Lactose is often called “milk sugar” because it is only found in milk from mammals including cows, goats and humans. It is white and odorless. Lactose is natural but not vegan.
To digest and absorb lactose you need to break down lactose into two sugars glucose and galactose. It usually happens with your body own enzyme called lactase. But in case your body produces less or no lactase you might be lactose intolerant.
In this case you either add lactase to each dairy meal or you monitor food & co. to control lactose level.
You might be surprised in how many applications you can face lactose.
Food and Beverage Industry: sweetener, thickener, and filler including dairy products, baked goods, confectionery, and processed foods.
Pharmaceutical Industry: a filler in the production of tablet and capsule pharmaceuticals, as well as a disintegrant to aid in the dissolution of the tablet or capsule in the body.
Cosmetics Industry: production of skin care and personal care products, such as moisturizers and lotions, due to its ability to absorb and retain moisture.
Feed Industry: source of energy and nutrition in animal feed, particularly for young animals and poultry.
Fermentation Industry: substrate for the fermentation of lactic acid by bacteria, which is used in the production of various fermented products such as yogurt, kefir, and sourdough bread.
The lactose market is growing due to increasing demand for dairy products, infant grade lactose and the growing pharmaceutical industry in developing countries. Estimated CAGR of 3.8%.
2021 - $ 2.22 billion
2022 - $ 2.32 billion
2029 - $ 3.00 billion
The link to the source and full business report here. It includes market segmentation by application, color, purity and geography.
The separation process typically involves following steps
1. Concentration: The milk is first concentrated to increase the lactose concentration and reduce the volume of other components in the milk. This can be done through evaporation or ultrafiltration.

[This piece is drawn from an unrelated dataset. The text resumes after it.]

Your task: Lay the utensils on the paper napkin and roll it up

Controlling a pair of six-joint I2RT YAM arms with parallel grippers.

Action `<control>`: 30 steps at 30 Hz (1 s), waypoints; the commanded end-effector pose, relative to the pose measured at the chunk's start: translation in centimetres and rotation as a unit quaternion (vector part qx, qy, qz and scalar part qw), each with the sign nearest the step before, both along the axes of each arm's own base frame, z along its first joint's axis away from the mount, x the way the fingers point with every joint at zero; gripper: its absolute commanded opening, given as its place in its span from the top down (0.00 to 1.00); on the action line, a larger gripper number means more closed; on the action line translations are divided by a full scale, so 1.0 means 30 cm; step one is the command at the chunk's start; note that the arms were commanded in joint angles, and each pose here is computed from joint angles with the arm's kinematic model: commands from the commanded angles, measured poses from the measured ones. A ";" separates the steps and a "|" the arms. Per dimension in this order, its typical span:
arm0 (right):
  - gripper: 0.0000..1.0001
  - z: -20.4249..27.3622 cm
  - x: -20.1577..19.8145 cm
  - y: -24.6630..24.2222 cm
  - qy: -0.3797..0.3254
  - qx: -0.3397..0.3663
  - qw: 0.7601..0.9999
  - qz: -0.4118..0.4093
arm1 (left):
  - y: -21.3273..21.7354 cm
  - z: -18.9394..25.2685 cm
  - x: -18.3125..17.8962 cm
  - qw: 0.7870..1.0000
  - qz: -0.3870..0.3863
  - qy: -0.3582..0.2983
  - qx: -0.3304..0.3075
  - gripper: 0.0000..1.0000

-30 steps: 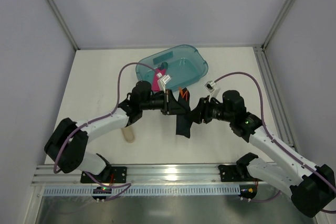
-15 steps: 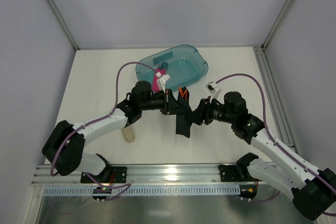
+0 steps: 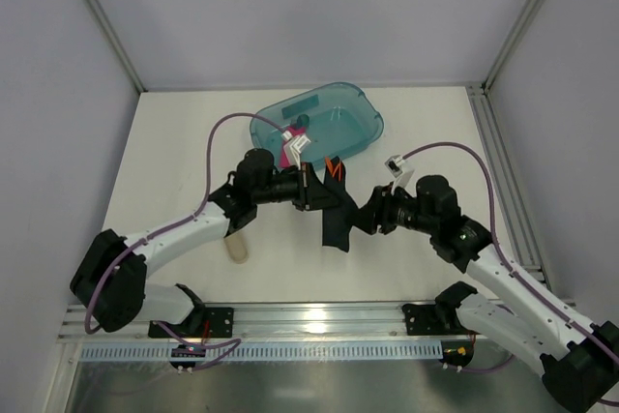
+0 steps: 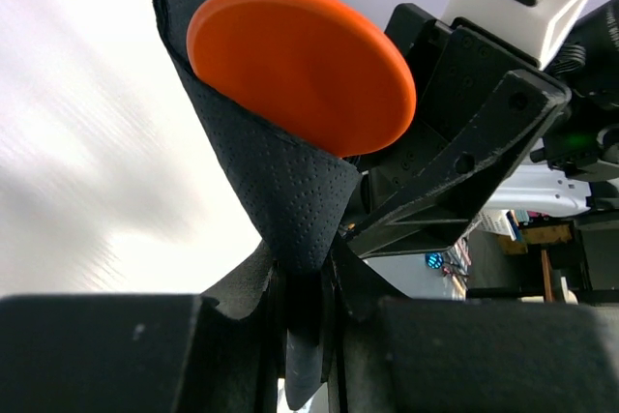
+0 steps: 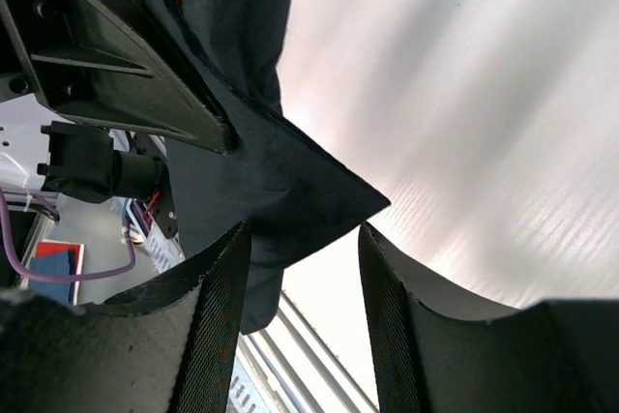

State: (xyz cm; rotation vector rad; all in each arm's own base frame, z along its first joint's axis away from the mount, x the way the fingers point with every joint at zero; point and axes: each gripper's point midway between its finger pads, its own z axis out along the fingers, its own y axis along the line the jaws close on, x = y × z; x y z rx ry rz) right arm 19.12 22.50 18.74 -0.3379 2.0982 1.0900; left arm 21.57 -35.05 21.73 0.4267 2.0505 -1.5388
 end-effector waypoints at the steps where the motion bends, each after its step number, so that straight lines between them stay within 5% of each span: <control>1: 0.49 0.055 -0.004 0.009 -0.016 0.033 0.999 -0.004 | 0.001 0.156 -0.006 0.998 -0.004 -0.057 -0.038 1.00; 11: 0.50 0.181 -0.056 0.044 -0.060 0.103 0.992 0.042 | 0.019 0.255 -0.041 0.995 -0.011 -0.070 -0.065 1.00; 23: 0.68 0.274 -0.145 0.052 -0.147 0.165 0.969 0.108 | 0.018 0.340 -0.085 0.992 -0.037 -0.066 -0.105 1.00; 30: 0.60 0.268 -0.155 0.069 -0.128 0.163 0.970 0.129 | 0.018 0.343 -0.079 0.992 -0.031 -0.067 -0.101 1.00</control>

2. Acidification: The concentrated milk is then acidified to a pH where the lactose begins to precipitate out of the solution. This can be done through the addition of an acid such as hydrochloric acid or by using a starter culture of bacteria that produces lactic acid.
3. Precipitation: The acidified milk is then allowed to stand, allowing the lactose to precipitate out of the solution. The precipitated lactose is then separated from the remaining liquid by filtration or centrifugation.
4. Purification: The separated lactose is then purified to remove any remaining impurities, such as proteins or minerals. This can be done through further filtration, ion exchange, or crystallization.
5. Drying: The purified lactose is then dried into a powder form, mostly by spray drying technology.
Depending on your desired end product and the specific properties of the lactose, this process can be adjusted and optimized.